:: INSTRUCTIONS TO FOLLOW ::
Return all the lines below exactly as written. Drop every picture.

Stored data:
* * *

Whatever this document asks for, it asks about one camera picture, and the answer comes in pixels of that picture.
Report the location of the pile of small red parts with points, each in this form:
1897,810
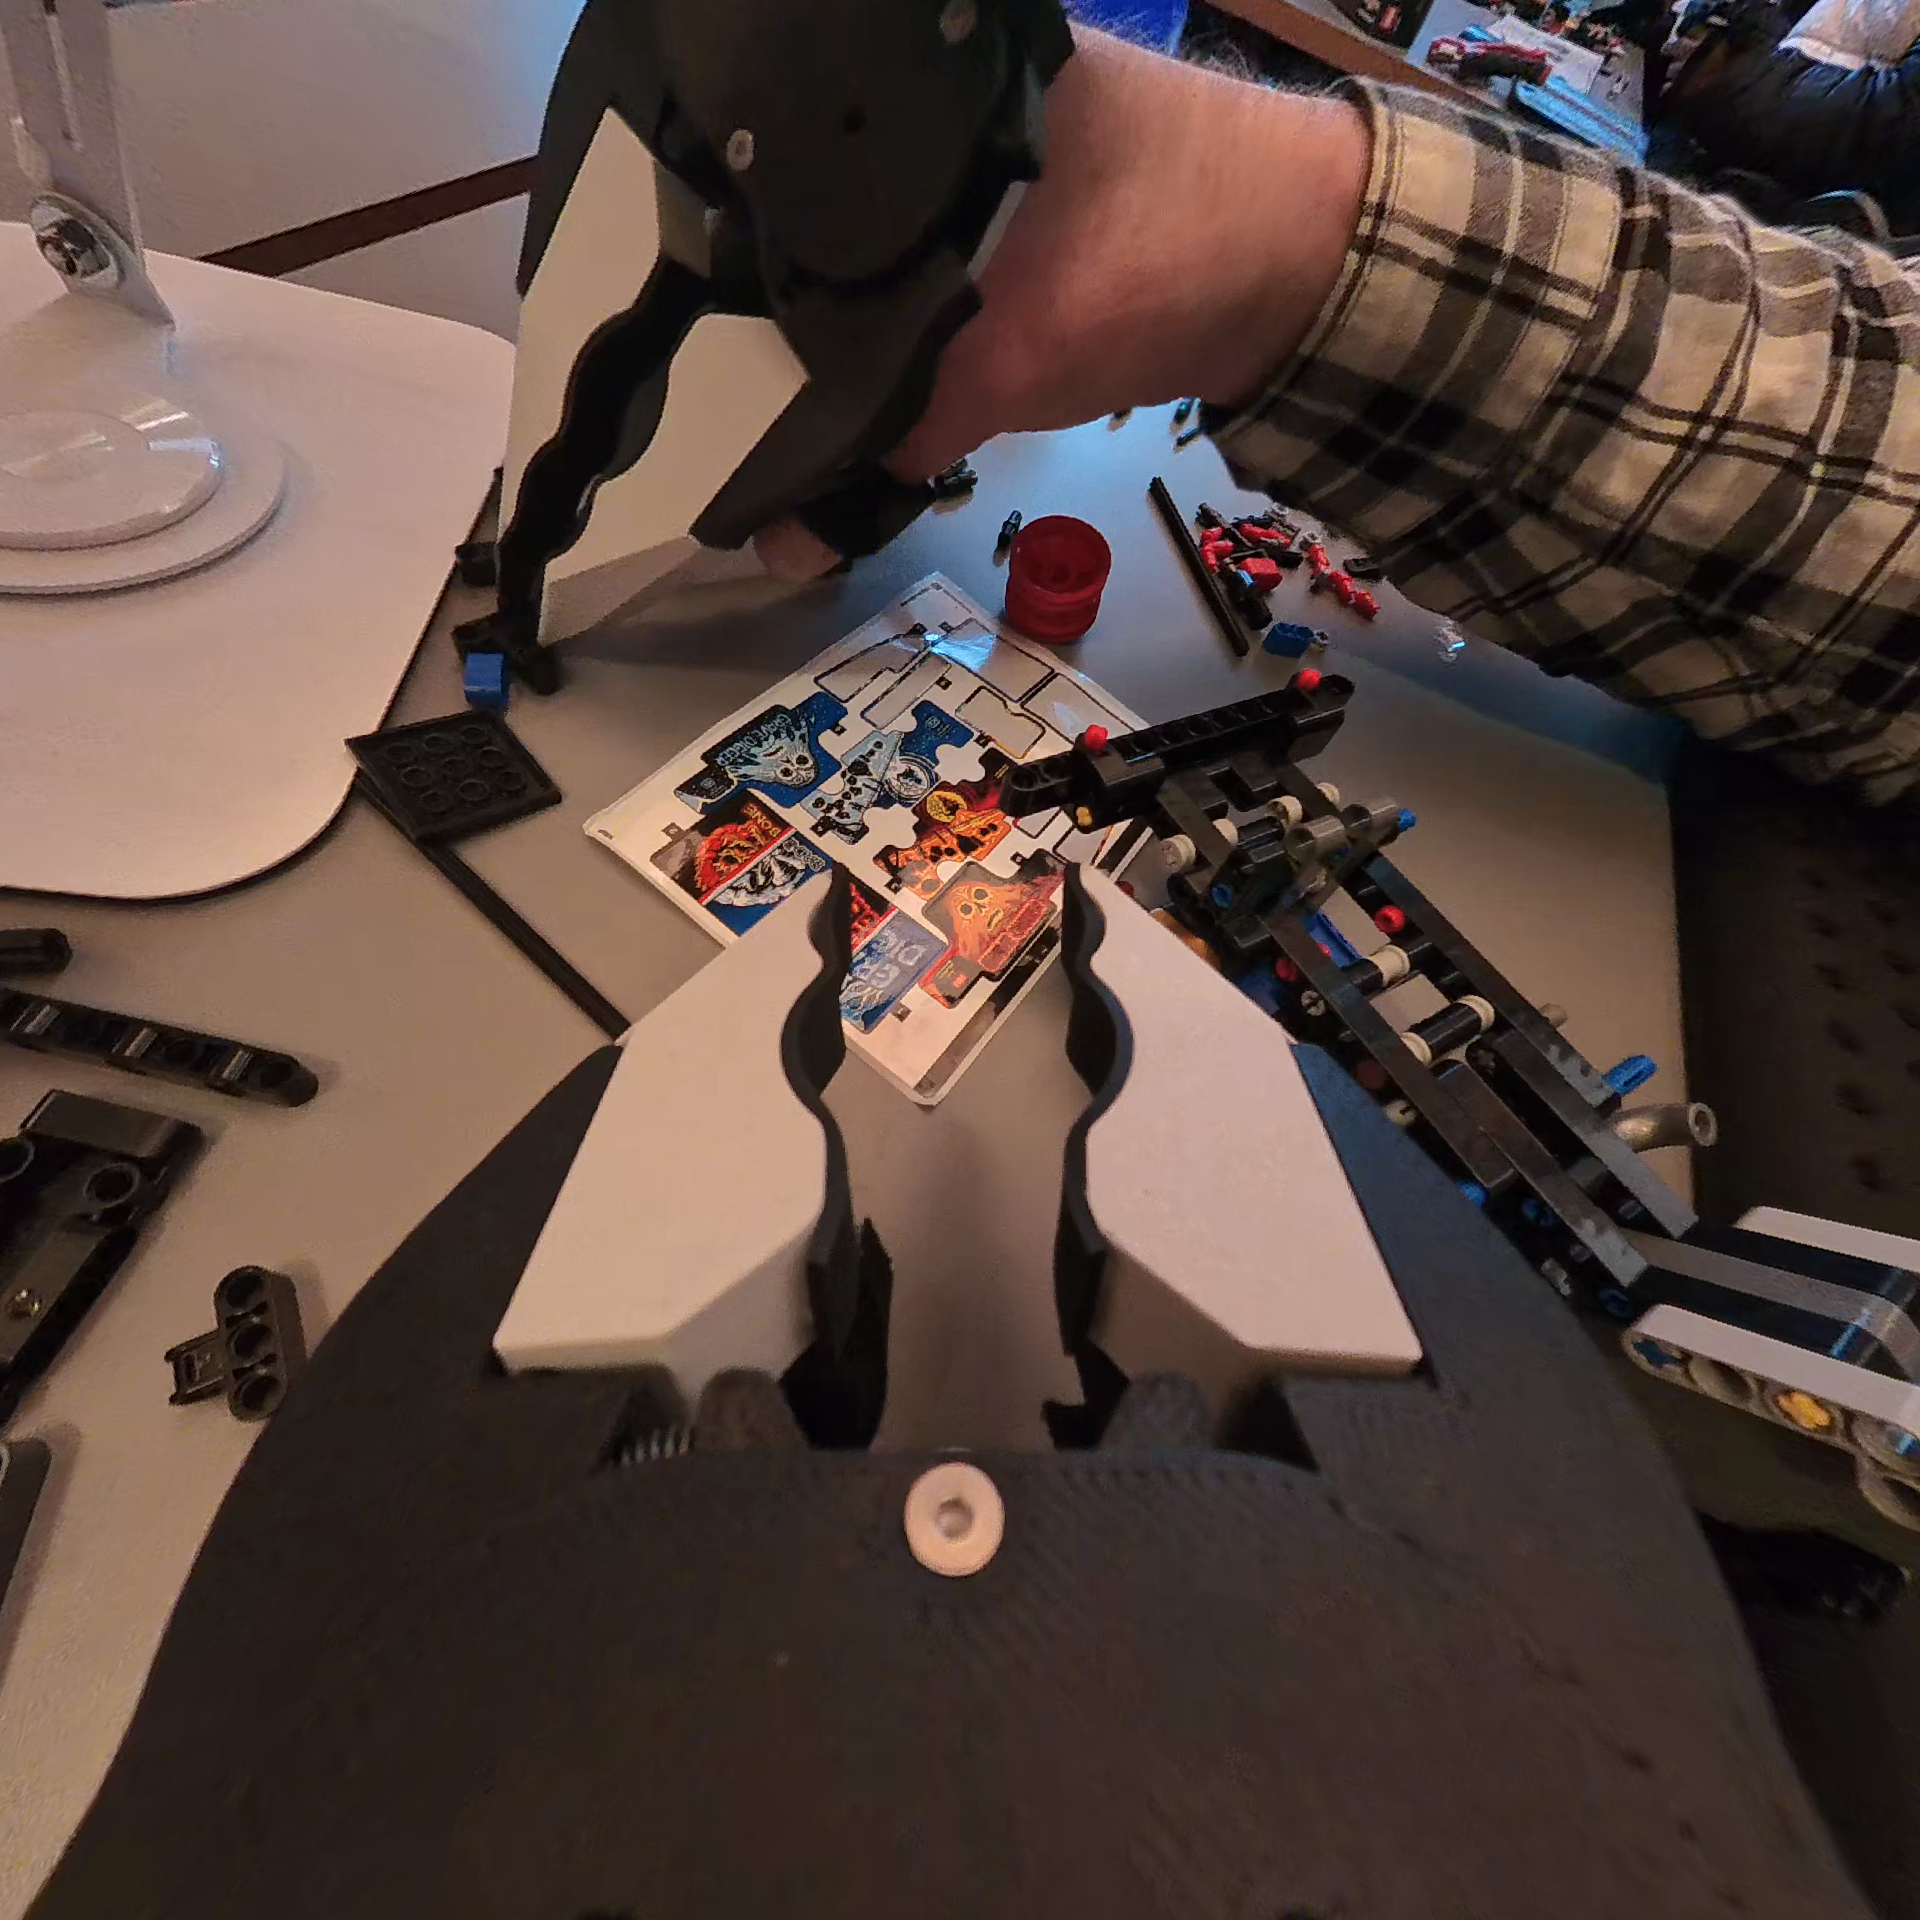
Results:
1288,553

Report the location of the black frame piece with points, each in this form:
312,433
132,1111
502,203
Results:
74,1230

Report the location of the person's right hand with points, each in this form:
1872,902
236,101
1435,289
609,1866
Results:
1169,240

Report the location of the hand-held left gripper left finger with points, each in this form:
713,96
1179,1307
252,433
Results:
676,1187

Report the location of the red wheel hub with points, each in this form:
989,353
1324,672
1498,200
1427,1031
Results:
1057,578

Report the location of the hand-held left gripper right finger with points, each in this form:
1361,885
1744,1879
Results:
1247,1202

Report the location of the thin long black axle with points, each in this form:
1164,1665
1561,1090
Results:
497,912

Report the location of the white placemat board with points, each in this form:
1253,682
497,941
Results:
227,675

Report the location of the small blue connector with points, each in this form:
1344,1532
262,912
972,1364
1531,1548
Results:
1293,640

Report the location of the person's right forearm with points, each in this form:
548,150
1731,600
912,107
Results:
1574,375

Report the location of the black three-hole connector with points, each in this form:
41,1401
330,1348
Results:
247,1344

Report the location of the grey desk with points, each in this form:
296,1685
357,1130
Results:
451,960

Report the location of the scattered small black pins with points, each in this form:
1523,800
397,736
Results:
952,481

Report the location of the colourful sticker sheet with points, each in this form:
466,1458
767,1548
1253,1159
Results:
779,752

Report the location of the toy truck chassis assembly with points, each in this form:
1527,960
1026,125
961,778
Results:
1169,743

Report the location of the short black rod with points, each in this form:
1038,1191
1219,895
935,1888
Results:
32,951

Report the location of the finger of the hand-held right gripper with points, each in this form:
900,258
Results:
676,435
579,285

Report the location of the long black holed beam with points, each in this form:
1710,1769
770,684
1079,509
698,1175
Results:
150,1045

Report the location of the small blue brick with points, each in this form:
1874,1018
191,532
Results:
485,678

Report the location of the black square plate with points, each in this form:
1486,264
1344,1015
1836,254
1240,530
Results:
455,766

* * *

:: OUTPUT OF THE TASK ::
Whatever this document asks for, it asks about one camera picture, and the answer comes in pixels of that picture.
Report the location of the pile of small red parts with points, each in this form:
1897,810
Results:
1288,553

Report the location of the black frame piece with points, each in this form:
312,433
132,1111
502,203
Results:
74,1230

Report the location of the person's right hand with points, each in this form:
1872,902
236,101
1435,289
609,1866
Results:
1169,240

Report the location of the hand-held left gripper left finger with points, each in this form:
713,96
1179,1307
252,433
Results:
676,1187

Report the location of the red wheel hub with points, each in this form:
989,353
1324,672
1498,200
1427,1031
Results:
1057,578

Report the location of the hand-held left gripper right finger with points, each in this form:
1361,885
1744,1879
Results:
1247,1202

Report the location of the thin long black axle with points, each in this form:
1164,1665
1561,1090
Results:
497,912

Report the location of the white placemat board with points, each in this form:
1253,682
497,941
Results:
227,675

Report the location of the small blue connector with points, each in this form:
1344,1532
262,912
972,1364
1531,1548
Results:
1293,640

Report the location of the person's right forearm with points, each in this form:
548,150
1731,600
912,107
Results:
1574,375

Report the location of the black three-hole connector with points, each in this form:
41,1401
330,1348
Results:
247,1344

Report the location of the grey desk with points, each in this form:
296,1685
357,1130
Results:
451,960

Report the location of the scattered small black pins with points, each in this form:
1523,800
397,736
Results:
952,481

Report the location of the colourful sticker sheet with points, each in this form:
466,1458
767,1548
1253,1159
Results:
779,752

Report the location of the toy truck chassis assembly with points, each in this form:
1527,960
1026,125
961,778
Results:
1169,743

Report the location of the short black rod with points, each in this form:
1038,1191
1219,895
935,1888
Results:
32,951

Report the location of the finger of the hand-held right gripper with points, each in this form:
900,258
Results:
676,435
579,285

Report the location of the long black holed beam with points, each in this form:
1710,1769
770,684
1079,509
698,1175
Results:
150,1045

Report the location of the small blue brick with points, each in this form:
1874,1018
191,532
Results:
485,678

Report the location of the black square plate with points, each in this form:
1486,264
1344,1015
1836,254
1240,530
Results:
455,766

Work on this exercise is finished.